## What the task asks
Give again, exactly as written, each line of the material below starting at the line that contains "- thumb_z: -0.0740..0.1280" and ending at the line that contains "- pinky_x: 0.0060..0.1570". Both ends count, and no other line does.

## Given material

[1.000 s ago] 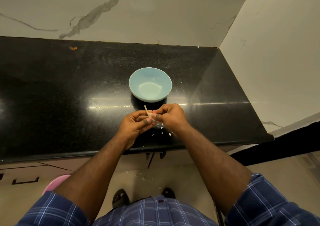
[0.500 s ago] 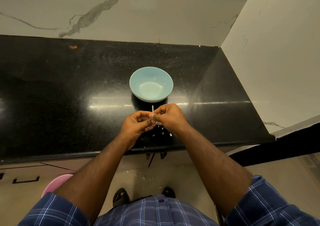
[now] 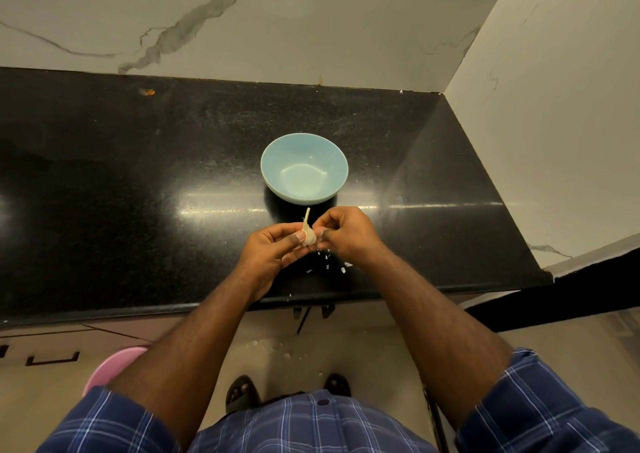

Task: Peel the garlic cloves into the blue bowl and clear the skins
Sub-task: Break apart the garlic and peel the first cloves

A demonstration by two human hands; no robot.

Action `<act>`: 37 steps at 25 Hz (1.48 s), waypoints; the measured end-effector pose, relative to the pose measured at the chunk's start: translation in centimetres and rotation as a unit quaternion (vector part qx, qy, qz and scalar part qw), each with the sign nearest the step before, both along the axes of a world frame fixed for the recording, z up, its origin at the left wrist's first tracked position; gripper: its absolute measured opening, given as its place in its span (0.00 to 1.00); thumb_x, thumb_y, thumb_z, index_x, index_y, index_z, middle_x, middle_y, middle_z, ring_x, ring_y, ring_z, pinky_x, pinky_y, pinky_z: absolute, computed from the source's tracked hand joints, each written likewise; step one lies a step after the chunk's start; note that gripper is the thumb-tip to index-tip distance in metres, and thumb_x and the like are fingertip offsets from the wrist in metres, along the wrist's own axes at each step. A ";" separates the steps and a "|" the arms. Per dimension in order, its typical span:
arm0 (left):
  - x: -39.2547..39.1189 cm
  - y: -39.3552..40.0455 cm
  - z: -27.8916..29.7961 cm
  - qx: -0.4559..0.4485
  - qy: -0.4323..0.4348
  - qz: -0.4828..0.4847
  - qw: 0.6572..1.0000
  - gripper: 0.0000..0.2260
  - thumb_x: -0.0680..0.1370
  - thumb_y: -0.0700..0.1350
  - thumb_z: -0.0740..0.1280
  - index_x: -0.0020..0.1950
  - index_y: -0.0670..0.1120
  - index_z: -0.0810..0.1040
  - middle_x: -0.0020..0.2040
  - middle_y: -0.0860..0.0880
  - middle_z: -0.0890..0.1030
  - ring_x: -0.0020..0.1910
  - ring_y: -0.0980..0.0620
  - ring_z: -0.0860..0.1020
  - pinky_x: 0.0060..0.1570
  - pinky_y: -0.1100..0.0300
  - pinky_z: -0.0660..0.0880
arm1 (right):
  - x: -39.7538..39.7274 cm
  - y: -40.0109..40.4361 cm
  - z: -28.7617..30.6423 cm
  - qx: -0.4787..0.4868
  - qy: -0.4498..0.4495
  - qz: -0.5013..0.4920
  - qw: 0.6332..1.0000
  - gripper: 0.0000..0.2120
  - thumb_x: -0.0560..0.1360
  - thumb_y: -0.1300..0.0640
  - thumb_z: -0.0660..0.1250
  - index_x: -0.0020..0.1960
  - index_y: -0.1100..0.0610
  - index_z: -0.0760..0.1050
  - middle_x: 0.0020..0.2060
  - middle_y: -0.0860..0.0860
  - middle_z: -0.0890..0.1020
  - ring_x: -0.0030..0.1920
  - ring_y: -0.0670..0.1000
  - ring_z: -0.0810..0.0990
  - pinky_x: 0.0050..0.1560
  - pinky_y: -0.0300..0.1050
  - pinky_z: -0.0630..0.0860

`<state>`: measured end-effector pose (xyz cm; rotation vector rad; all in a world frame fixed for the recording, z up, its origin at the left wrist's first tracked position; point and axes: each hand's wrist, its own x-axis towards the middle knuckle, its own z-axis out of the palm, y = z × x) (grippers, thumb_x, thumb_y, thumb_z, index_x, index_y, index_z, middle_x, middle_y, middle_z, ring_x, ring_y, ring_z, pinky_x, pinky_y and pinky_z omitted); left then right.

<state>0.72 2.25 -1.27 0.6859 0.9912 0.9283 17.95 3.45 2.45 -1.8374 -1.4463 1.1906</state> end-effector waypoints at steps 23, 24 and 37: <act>-1.0 -0.3 0.7 0.024 0.084 0.031 0.996 0.09 0.81 0.38 0.68 0.61 0.43 0.80 0.53 0.43 0.86 0.51 0.44 0.86 0.48 0.57 0.84 | 3.0 -2.1 -0.4 0.117 -0.045 -0.080 0.989 0.03 0.75 0.58 0.75 0.49 0.54 0.85 0.37 0.48 0.86 0.39 0.46 0.85 0.48 0.47 0.84; -1.4 -0.5 0.6 0.022 0.089 0.041 0.995 0.09 0.81 0.38 0.68 0.61 0.43 0.80 0.53 0.42 0.86 0.50 0.45 0.86 0.48 0.57 0.84 | 2.9 -2.5 -0.6 0.110 -0.040 -0.074 0.990 0.05 0.77 0.59 0.73 0.51 0.53 0.85 0.39 0.48 0.87 0.41 0.45 0.85 0.49 0.46 0.83; -2.1 -1.5 -0.1 0.017 0.081 0.083 0.993 0.08 0.82 0.38 0.67 0.59 0.45 0.81 0.52 0.45 0.87 0.53 0.45 0.86 0.52 0.56 0.83 | 2.3 -1.7 -3.3 0.096 0.092 -0.090 0.987 0.13 0.76 0.70 0.69 0.58 0.61 0.83 0.51 0.52 0.86 0.53 0.47 0.85 0.62 0.46 0.80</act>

## Result for this task
  - thumb_z: -0.0740..0.1280
  - index_x: -0.0020..0.1950
  - index_y: -0.0670..0.1120
  - index_z: -0.0810..0.1040
  - middle_x: -0.0020..0.2040
  - middle_y: -0.0860..0.0880
  - middle_z: -0.0890..0.1030
  - ring_x: -0.0020..0.1910
  - ring_y: -0.0980..0.0620
  - ring_z: -0.0860..0.1020
  - pinky_x: 0.0060..0.1570

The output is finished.